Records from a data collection
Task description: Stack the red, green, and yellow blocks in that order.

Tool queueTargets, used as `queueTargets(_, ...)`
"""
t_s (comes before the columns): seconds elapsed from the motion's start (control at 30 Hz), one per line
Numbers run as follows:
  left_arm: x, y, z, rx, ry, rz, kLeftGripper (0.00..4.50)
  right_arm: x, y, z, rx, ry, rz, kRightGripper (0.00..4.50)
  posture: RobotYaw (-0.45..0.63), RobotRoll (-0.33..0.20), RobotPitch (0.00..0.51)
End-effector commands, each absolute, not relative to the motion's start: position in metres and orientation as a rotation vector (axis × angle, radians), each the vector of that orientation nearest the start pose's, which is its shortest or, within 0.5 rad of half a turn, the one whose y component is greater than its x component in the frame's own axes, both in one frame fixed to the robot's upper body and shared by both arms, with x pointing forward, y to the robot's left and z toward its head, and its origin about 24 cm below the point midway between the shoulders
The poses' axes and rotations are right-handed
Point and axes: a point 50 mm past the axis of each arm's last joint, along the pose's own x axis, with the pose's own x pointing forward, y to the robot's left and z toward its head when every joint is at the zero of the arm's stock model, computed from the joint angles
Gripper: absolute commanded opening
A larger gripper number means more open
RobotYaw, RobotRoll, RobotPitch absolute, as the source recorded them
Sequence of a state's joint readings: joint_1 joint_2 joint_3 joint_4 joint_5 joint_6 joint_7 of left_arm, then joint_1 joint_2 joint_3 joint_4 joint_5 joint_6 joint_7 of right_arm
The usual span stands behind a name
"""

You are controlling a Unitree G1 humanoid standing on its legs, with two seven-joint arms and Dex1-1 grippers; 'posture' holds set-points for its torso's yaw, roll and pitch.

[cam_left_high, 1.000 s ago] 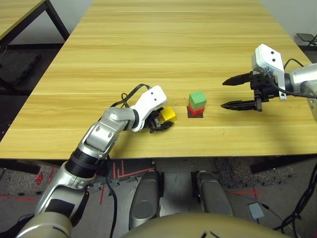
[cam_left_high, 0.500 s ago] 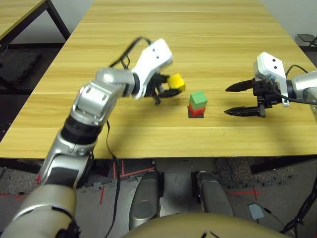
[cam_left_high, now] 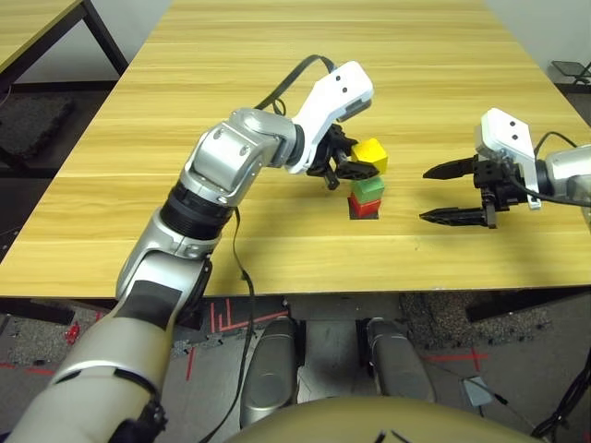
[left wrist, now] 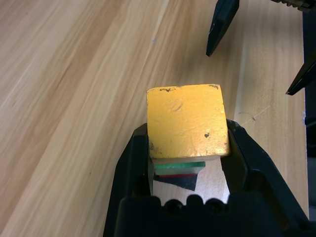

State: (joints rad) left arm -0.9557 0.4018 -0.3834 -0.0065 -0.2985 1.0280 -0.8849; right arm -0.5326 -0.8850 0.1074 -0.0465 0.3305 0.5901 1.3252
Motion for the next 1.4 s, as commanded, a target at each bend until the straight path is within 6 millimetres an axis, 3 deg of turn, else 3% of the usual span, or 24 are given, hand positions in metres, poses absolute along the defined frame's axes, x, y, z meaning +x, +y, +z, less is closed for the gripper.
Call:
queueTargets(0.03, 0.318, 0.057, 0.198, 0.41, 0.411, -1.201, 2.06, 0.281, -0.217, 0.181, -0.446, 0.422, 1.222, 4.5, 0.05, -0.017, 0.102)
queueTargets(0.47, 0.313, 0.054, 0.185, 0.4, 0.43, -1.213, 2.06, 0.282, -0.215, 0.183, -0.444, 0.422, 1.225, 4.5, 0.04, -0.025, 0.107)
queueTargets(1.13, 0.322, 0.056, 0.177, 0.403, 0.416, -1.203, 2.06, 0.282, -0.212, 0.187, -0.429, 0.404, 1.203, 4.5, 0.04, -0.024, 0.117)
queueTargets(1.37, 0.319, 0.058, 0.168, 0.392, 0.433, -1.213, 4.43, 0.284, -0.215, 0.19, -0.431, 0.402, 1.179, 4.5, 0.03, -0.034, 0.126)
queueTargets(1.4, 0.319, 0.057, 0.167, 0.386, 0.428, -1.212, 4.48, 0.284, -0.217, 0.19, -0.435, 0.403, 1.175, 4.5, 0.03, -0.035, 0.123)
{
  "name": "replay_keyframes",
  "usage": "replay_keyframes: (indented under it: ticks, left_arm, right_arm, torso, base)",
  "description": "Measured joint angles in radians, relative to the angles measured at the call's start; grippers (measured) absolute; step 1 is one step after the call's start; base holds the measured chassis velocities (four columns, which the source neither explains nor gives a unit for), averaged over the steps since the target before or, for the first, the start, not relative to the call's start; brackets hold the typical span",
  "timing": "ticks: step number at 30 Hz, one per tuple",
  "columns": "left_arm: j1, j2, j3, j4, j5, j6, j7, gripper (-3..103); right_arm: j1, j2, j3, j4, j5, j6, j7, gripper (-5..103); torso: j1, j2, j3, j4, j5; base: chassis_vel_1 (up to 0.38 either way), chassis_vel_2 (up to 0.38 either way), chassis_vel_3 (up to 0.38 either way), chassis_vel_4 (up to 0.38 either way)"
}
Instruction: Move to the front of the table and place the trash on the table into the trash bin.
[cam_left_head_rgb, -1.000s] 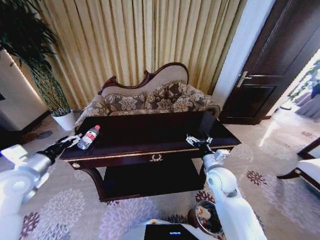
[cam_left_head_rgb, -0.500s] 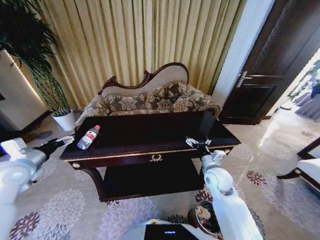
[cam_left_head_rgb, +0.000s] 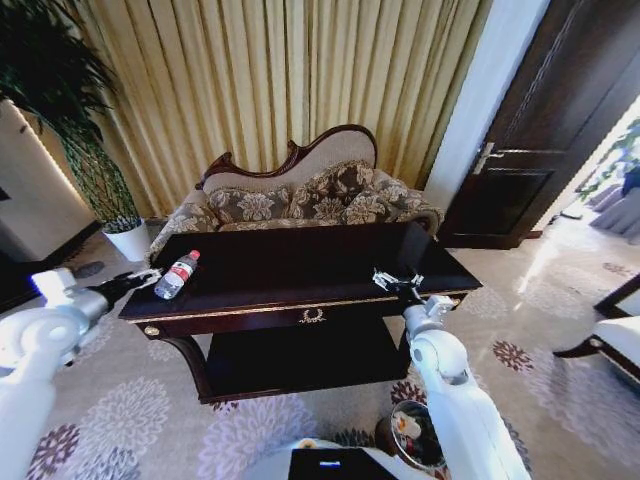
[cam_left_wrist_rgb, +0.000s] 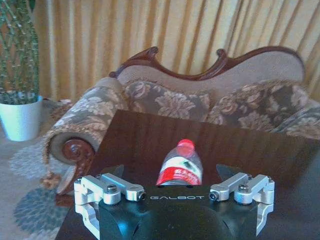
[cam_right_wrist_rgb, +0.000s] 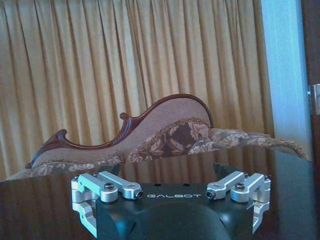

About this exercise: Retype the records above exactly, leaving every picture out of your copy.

Exercise result:
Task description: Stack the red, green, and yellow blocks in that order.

Tool queueTargets, used as `queueTargets(_, ...)`
"""
t_s (comes before the columns): seconds elapsed from the motion's start (control at 30 Hz), one per line
Numbers run as follows:
  left_arm: x, y, z, rx, ry, rz, kLeftGripper (0.00..4.50)
  right_arm: x, y, z, rx, ry, rz, kRightGripper (0.00..4.50)
  posture: RobotYaw (-0.45..0.63), RobotRoll (-0.33..0.20), RobotPitch (0.00..0.51)
End-effector commands, each absolute, not relative to the motion's start: position in metres and orientation as a rotation vector (axis × angle, radians), each the vector of that orientation nearest the start pose's, which is its shortest or, within 0.5 rad of half a turn, the one whose y component is greater than its x component in the frame's own axes, both in one frame fixed to the robot's upper body and shared by both arms, with x pointing forward, y to the robot's left and z toward its head, and its origin about 24 cm below the point midway between the shoulders
The poses' axes and rotations are right-handed
Point and axes: a point 50 mm past the axis of each arm's last joint, along the pose's own x axis, with the pose's own x pointing forward, y to the robot's left and z toward its head when every joint is at the zero of the arm's stock model, computed from the joint angles
Gripper: absolute commanded opening
A larger gripper number means more open
RobotYaw, RobotRoll, RobotPitch absolute, as the source recorded them
Sequence of a state's joint readings: joint_1 joint_2 joint_3 joint_4 joint_5 joint_6 joint_7 of left_arm, then joint_1 joint_2 joint_3 joint_4 joint_5 joint_6 joint_7 of right_arm
The usual span stands behind a name
"""

You are controlling a Unitree G1 humanoid standing on its legs, with two seven-joint arms and Dex1-1 grippers; 'posture' holds set-points for its torso's yaw, roll and pitch.

[cam_left_high, 1.000 s ago] 
[cam_left_high, 0.500 s ago] 
[cam_left_high, now] 
[left wrist, now] 

State: (joints rad) left arm -0.9557 0.4018 -0.3834 -0.0065 -0.2985 1.0280 -0.8849; right arm -0.5326 -0.8850 0.1074 -0.0465 0.3305 0.5901 1.3252
Motion for the next 1.4 s, as commanded, a target at each bend until the straight path is within 6 millimetres an axis, 3 deg of turn, else 3% of the usual span, or 24 are given, hand positions in metres, poses absolute along the defined frame's axes, x, y, z meaning +x, +y, +z, less is closed for the gripper.
Call:
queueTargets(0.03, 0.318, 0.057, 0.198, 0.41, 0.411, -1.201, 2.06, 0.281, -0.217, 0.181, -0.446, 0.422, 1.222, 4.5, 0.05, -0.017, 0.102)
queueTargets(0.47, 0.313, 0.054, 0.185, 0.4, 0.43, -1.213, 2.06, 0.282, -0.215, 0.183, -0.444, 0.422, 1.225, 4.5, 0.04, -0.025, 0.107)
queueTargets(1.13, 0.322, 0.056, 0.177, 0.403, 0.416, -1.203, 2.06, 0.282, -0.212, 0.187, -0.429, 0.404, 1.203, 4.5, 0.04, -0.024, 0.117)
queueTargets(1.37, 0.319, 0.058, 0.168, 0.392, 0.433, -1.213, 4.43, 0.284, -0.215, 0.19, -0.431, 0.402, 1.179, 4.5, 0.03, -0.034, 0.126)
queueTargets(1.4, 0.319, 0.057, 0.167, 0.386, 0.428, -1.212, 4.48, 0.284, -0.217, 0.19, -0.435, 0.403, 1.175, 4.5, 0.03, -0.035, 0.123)
{
  "name": "replay_keyframes",
  "usage": "replay_keyframes: (indented under it: ticks, left_arm, right_arm, torso, base)",
  "description": "Measured joint angles in radians, relative to the angles measured at the call's start; grippers (measured) absolute; step 1 is one step after the call's start; base holds the measured chassis velocities (four columns, which the source neither explains nor gives a unit for), averaged over the steps since the target before or, for the first, the start, not relative to the call's start; brackets hold the typical span",
  "timing": "ticks: step number at 30 Hz, one per tuple",
  "columns": "left_arm: j1, j2, j3, j4, j5, j6, j7, gripper (-3..103); right_arm: j1, j2, j3, j4, j5, j6, j7, gripper (-5..103); torso: j1, j2, j3, j4, j5; base: chassis_vel_1 (up to 0.38 either way), chassis_vel_2 (up to 0.38 either way), chassis_vel_3 (up to 0.38 either way), chassis_vel_4 (up to 0.38 either way)"
}
Instruction: Move to the front of the table and place the trash on the table into the trash bin.
[cam_left_head_rgb, -1.000s] 
[cam_left_head_rgb, -0.500s] 
[cam_left_head_rgb, +0.000s] 
[cam_left_wrist_rgb, +0.000s] 
[cam_right_wrist_rgb, +0.000s] 

The answer has been given, and the exercise is complete.